近くにあったアレフガルド歴程という本にも、そのようなことが書かれていた。
おお!我が故郷メルキド!私は滅びたと思っていたメルキドの奥地でシェルターとして作られた城塞を発見した。どうやら私の留守中に人々は最後の力でこのおおきな城塞を作り上げ、魔物たちの脅威から逃れるためその中に閉じこもって生活をしていたようだ。しかし、閉鎖された城塞の中に暮らす人々はどこか様子がおかしい···。私が話しかけても目は虚ろで持っていた食料を奪われそうになってしまった。これも魔物の恐怖の中、閉鎖された空間に長く居続けたせいなのだろうか。
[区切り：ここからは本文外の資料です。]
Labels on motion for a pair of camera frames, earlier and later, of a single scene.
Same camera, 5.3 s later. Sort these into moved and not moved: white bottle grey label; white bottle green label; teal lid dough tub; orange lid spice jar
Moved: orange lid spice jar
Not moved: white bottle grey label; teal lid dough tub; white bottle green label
そんな恐怖にとらわれた人々が暮らすシェルターの中で、メルキドの守り神であるゴーレムがどこか悲しげに座っている姿が印象的だった。メルキドは愛すべきわが故郷···。しかし、故郷の人々が住む場所だからとは言え、ここに長居するといいことはなさそうだ。よからぬことが起きぬ前に私は次なる地へと歩を進めることにする。
メルキドの冒険家·ガンダル
この本の内容から考えて、ここにいた人々は食料不足などが原因で正気を失っていたようだな。それで殺しあいになってしまったと。確かに、ゴーレムが悲しく思うのも無理のない話だ。
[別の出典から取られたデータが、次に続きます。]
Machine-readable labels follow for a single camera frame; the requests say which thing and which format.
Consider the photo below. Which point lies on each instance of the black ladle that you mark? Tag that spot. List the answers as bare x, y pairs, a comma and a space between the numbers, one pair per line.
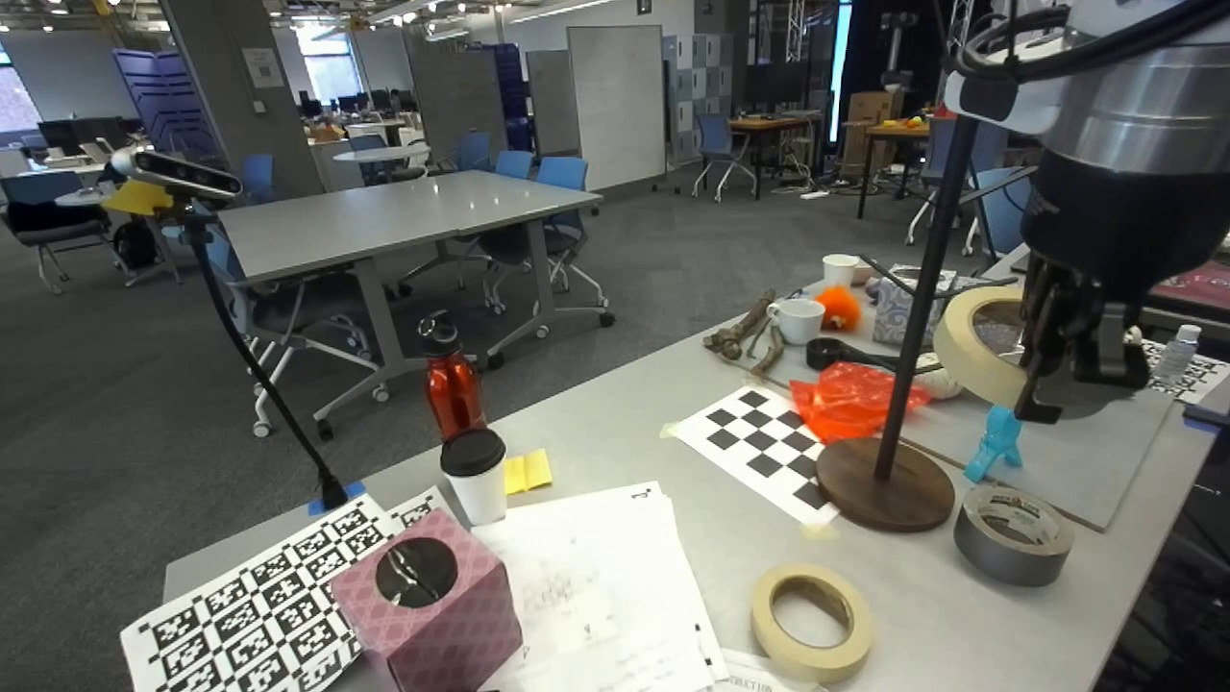
826, 351

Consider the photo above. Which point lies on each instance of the pink tissue box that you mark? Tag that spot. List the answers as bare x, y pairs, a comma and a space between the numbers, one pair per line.
430, 607

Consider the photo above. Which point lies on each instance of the camera on black stand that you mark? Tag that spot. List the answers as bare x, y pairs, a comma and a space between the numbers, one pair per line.
190, 200

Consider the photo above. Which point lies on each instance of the orange ball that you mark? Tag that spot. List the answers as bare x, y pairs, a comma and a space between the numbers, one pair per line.
840, 310

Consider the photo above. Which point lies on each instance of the black rack on wooden base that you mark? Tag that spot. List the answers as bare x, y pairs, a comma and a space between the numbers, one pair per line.
879, 483

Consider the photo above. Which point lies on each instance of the orange plastic bag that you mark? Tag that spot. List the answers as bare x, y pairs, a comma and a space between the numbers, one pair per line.
842, 400

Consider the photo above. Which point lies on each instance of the white cup with black lid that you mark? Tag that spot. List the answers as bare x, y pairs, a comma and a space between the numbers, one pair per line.
473, 471

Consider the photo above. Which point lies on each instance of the grey duct tape roll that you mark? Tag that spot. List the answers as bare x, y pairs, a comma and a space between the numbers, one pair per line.
1011, 535

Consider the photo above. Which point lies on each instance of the white mug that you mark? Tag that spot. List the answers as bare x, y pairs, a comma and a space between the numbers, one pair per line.
797, 316

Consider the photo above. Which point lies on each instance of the beige masking tape roll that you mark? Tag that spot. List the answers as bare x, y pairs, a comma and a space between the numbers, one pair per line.
814, 621
972, 343

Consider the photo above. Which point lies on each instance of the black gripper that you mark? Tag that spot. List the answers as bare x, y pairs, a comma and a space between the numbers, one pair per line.
1095, 247

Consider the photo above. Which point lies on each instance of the fiducial marker sheet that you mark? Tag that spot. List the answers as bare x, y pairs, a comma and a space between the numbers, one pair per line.
265, 625

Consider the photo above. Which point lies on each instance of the patterned tissue box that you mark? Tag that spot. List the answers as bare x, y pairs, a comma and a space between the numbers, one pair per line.
893, 305

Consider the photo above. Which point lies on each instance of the grey office table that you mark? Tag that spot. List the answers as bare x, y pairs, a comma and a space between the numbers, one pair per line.
366, 224

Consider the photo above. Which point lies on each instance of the blue plastic figure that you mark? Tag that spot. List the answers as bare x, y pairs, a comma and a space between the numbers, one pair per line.
996, 442

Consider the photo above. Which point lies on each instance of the black white checkerboard sheet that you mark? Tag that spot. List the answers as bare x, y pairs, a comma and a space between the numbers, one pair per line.
766, 446

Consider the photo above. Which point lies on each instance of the yellow sticky notes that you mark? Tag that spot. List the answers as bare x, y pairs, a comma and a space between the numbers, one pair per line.
529, 475

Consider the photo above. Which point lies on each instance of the white paper sheets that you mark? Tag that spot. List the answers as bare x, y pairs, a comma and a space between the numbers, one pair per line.
605, 596

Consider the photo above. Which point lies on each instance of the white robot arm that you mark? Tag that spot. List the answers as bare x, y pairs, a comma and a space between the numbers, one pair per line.
1131, 116

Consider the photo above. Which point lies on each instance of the small white cup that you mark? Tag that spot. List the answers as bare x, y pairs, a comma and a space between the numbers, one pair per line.
840, 271
俺は一通り落ちていたものを読み終え、ロロニアのいる屋上に登った。
「ロロニア、俺に見せたい物ってなんだ?」
俺がそう聞くと、ロロニアは上を、空を指差した。
「ん?上に何かあるのか?」
「いや、そなたに見せたかったのはこの空だ。見るがよい、どこまでも続く暗き雲に覆われた世界を···」
ロロニアはこの空を見せたかったのか。確かに、メルキドの、アレフガルドの空は闇に覆われている。
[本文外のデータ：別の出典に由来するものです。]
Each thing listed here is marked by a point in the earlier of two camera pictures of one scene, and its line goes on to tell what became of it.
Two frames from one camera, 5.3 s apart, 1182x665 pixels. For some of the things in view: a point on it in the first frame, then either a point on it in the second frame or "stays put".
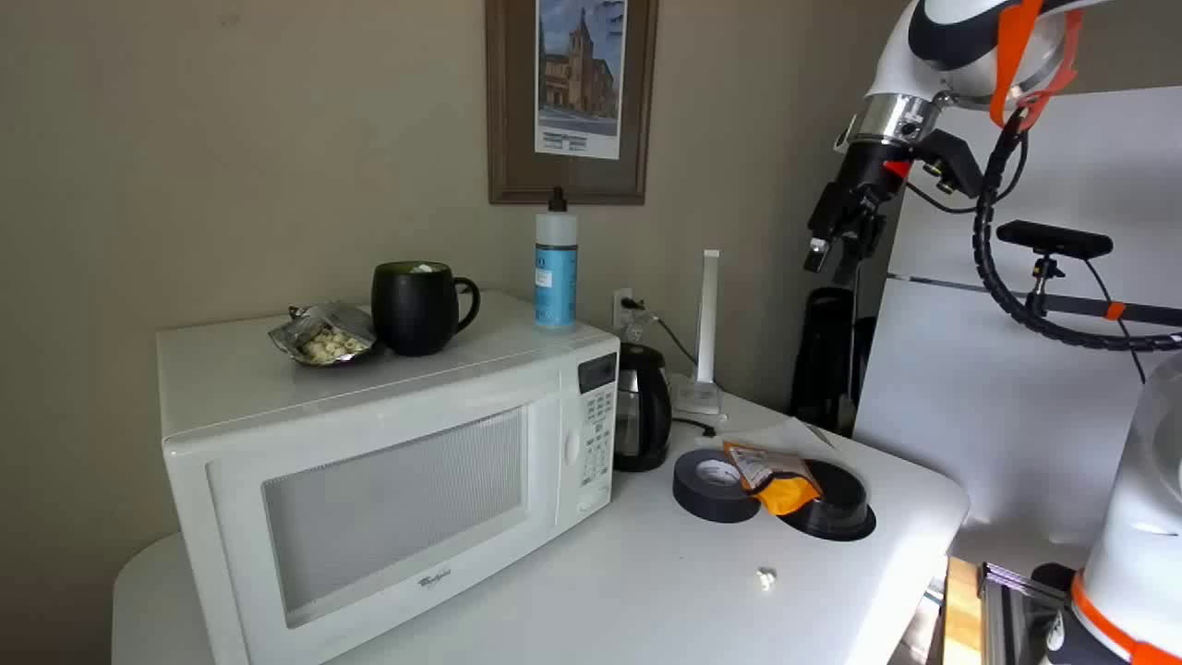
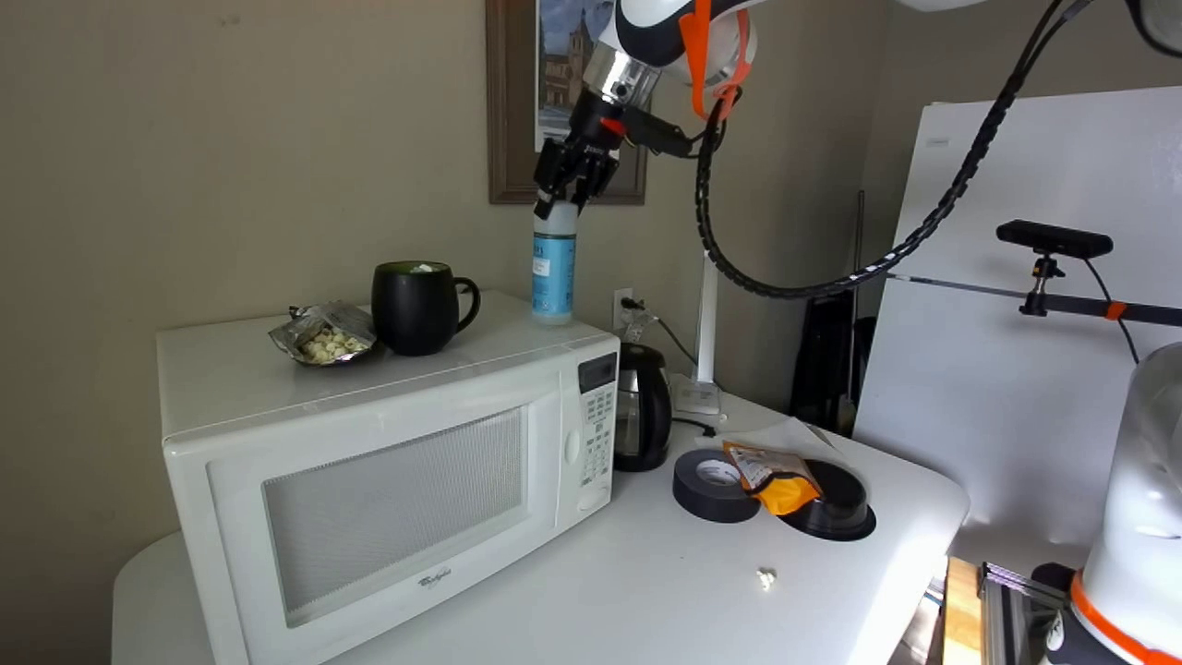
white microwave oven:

「かつてこの世界は素晴らしく美しく、人々は美しい大地に美しい町を作り生きてきた。」
この人、やたら美しいという言葉を強調したがるな。確かに、ドラクエ1のアレフガルドは自然豊かな場所だった。メルキドはあまり環境は悪化していないが、他の地方はどうか分からない。
「しかし、今やそのすべては破壊され、人々は滅びを待つ存在となった」
竜王、それに裏切った戦士のせいで、こんなことになったんだな。そう思うと、あいつらは許せないと思えてくる。
「そなたがビルダーであるならば、空の闇を晴らし、美しい世界を復活させてくれ。」
「ああ。俺はこの世界で必死に生きている人々のために、町をつくっていくぞ」
「期待しているぞ。そなたの作る新しい世界を楽しみにしている。そなたの言っていた石の守りの設計図はこの中にあるだろう。さらばだ、若きビルダーよ。」
そう言い残し、ロロニアも消えていった。この世界が復活した時に、また生まれてこればいいだろう。俺はロロニアの言っていた宝箱を開けた。中には、紙が一枚入っていた。
「これが石の守りの設計図か、よし、持ち帰ろう」
俺は石の守りの設計図を手に入れると、キメラのつばさをほうりあげ、メルキドの町へ飛んでいった。移動に時間がかかったり、本を読んでいたりしていたので、朝に出発したのにもう午後になっていた。